WhoDey 07-29-2014 07:04 AM

Quick check in from the North Woods. Having a nice time hiking and fishing with the family. A little cool here (mid 60s), but I will take it!

JL - one day at a time, brother. I'm proud of how well your doing! As I tell my kids ... "How do you eat an elephant? One bite at a time."

Carry on, Tobers!

DoubleDragons 07-29-2014 10:04 AM

10 months sober for me today, Tobers!

JL2014 07-29-2014 12:29 PM

Congrats DD!

fishoutawatta 07-29-2014 01:32 PM

DD - Way to go!

Cynderino 07-29-2014 01:42 PM

Jeff - I hope this new medicine helps.

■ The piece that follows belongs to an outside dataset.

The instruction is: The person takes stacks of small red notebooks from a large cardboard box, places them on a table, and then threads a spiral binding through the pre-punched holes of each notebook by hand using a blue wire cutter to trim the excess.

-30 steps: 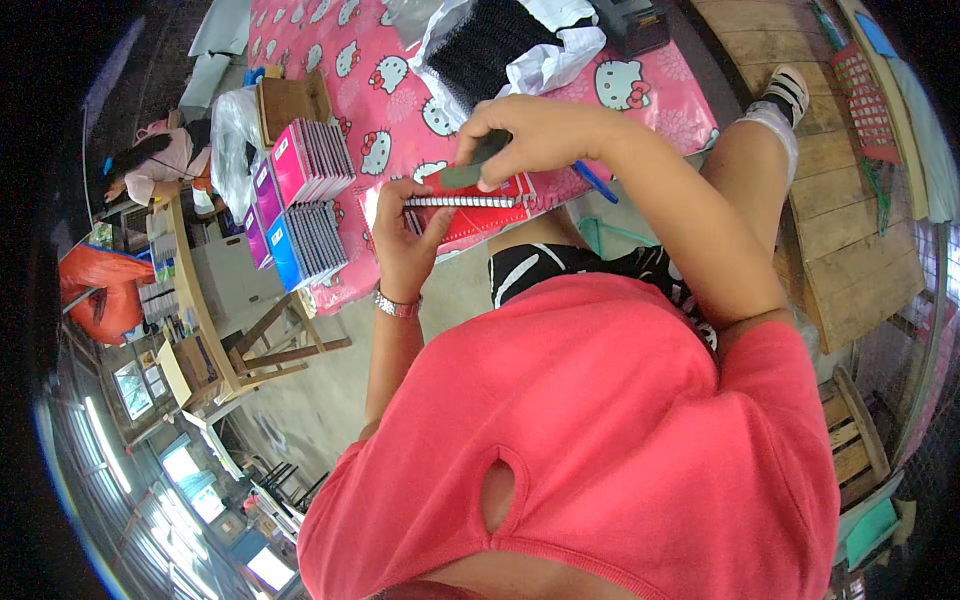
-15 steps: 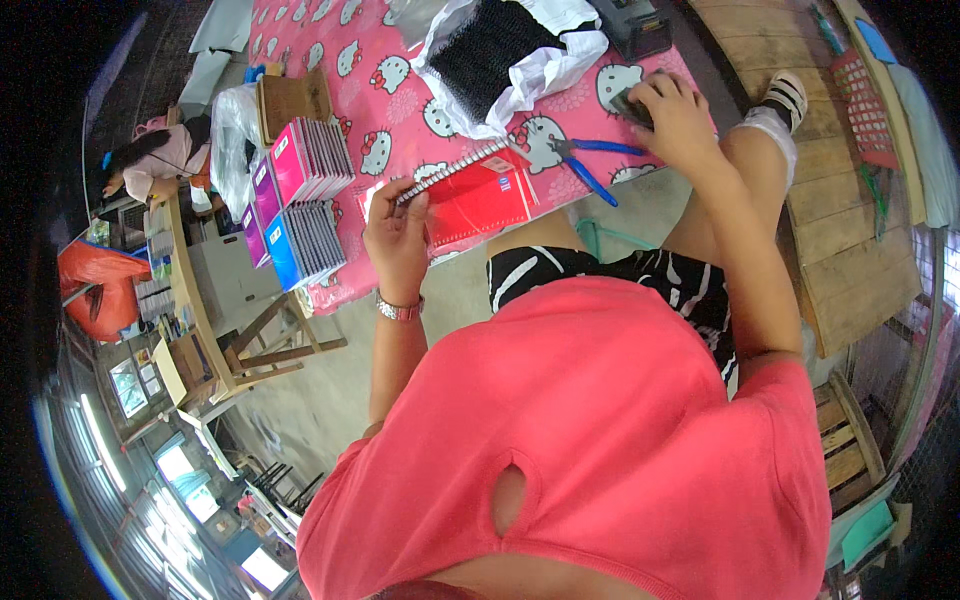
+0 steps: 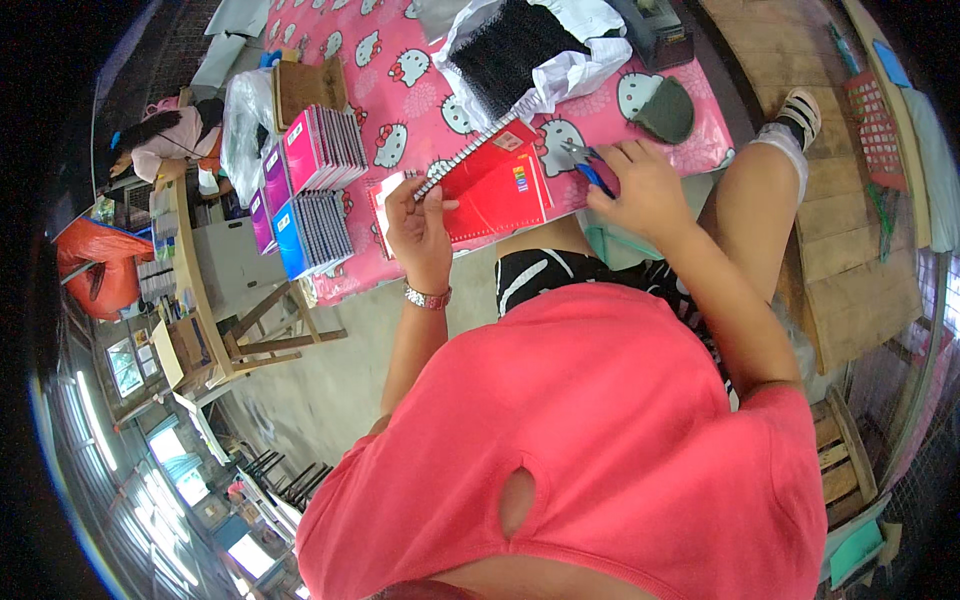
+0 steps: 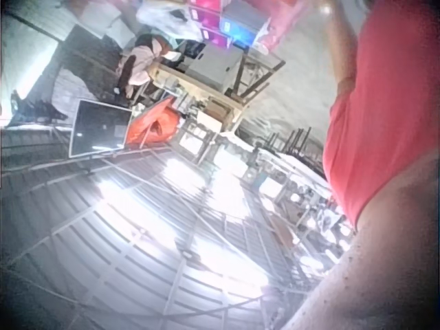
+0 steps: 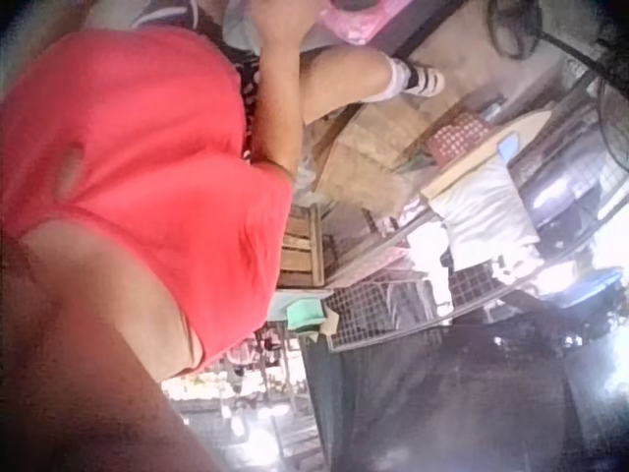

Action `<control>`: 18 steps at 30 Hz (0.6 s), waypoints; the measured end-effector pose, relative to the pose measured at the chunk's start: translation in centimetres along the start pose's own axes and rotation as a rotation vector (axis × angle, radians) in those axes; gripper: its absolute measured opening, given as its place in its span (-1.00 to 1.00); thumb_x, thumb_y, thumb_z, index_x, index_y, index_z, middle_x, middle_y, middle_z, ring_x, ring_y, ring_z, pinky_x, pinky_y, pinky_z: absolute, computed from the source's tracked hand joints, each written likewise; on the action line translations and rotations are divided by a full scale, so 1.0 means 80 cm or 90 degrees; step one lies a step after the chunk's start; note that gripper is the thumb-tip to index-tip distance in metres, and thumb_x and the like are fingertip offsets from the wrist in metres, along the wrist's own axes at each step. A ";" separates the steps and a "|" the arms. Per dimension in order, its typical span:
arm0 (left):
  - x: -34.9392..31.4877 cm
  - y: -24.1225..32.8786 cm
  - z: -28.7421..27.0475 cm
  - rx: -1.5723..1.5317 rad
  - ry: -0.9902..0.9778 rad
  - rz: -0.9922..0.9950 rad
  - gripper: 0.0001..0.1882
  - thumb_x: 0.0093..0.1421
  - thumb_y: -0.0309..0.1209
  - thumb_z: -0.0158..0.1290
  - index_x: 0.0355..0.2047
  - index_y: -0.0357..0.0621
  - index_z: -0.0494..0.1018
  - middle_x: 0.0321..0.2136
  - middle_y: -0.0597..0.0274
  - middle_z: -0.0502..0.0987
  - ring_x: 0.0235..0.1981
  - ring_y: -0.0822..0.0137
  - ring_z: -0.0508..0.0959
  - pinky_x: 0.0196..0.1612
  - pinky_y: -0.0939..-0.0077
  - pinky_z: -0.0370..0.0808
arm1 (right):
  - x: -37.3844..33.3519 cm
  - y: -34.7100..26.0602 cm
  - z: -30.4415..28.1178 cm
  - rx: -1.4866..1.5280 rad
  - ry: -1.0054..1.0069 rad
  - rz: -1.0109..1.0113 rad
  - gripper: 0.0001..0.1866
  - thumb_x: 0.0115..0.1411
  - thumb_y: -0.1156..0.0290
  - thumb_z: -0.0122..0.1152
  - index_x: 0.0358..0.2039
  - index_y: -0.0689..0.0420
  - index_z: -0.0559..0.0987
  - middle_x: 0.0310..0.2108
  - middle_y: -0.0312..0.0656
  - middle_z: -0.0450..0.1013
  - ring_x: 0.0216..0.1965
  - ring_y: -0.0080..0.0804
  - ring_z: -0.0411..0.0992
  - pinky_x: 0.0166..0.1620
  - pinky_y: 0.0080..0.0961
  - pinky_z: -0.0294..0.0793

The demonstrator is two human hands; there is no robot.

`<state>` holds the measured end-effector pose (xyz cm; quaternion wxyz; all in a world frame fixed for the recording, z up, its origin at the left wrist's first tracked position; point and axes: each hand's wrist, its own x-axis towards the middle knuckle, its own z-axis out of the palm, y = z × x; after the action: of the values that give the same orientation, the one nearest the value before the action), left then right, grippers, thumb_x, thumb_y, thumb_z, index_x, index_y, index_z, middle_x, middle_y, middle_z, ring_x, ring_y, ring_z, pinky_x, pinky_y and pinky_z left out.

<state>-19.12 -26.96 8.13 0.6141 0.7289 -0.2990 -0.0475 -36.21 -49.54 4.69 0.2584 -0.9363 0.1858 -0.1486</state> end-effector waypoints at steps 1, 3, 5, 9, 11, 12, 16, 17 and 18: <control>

I remember trying out different birth controls many years back and it was totally insane how much the different meds would mess with my mind. You are aware and fighting the fight. That's all we can do. I can tell your desire for bettering your life will drive you to succeed. So many people just give up and accept what is as the best they can get. You and your wife working on your financial goals, you working on sobriety, both of you working on being good parents to your two boys - that is the meat of life. Keep at it, friend!

WD - I am totally stealing the elephant thing! Enjoy the rest of your trip! I'm jealous as I type this from my windowless cubicle.

Double D!!! - CONGRATS ON NINE MONTHS!! You are so close to a year. You so got this!

Trudging - how is it to be back at home? Hope there is less drama there!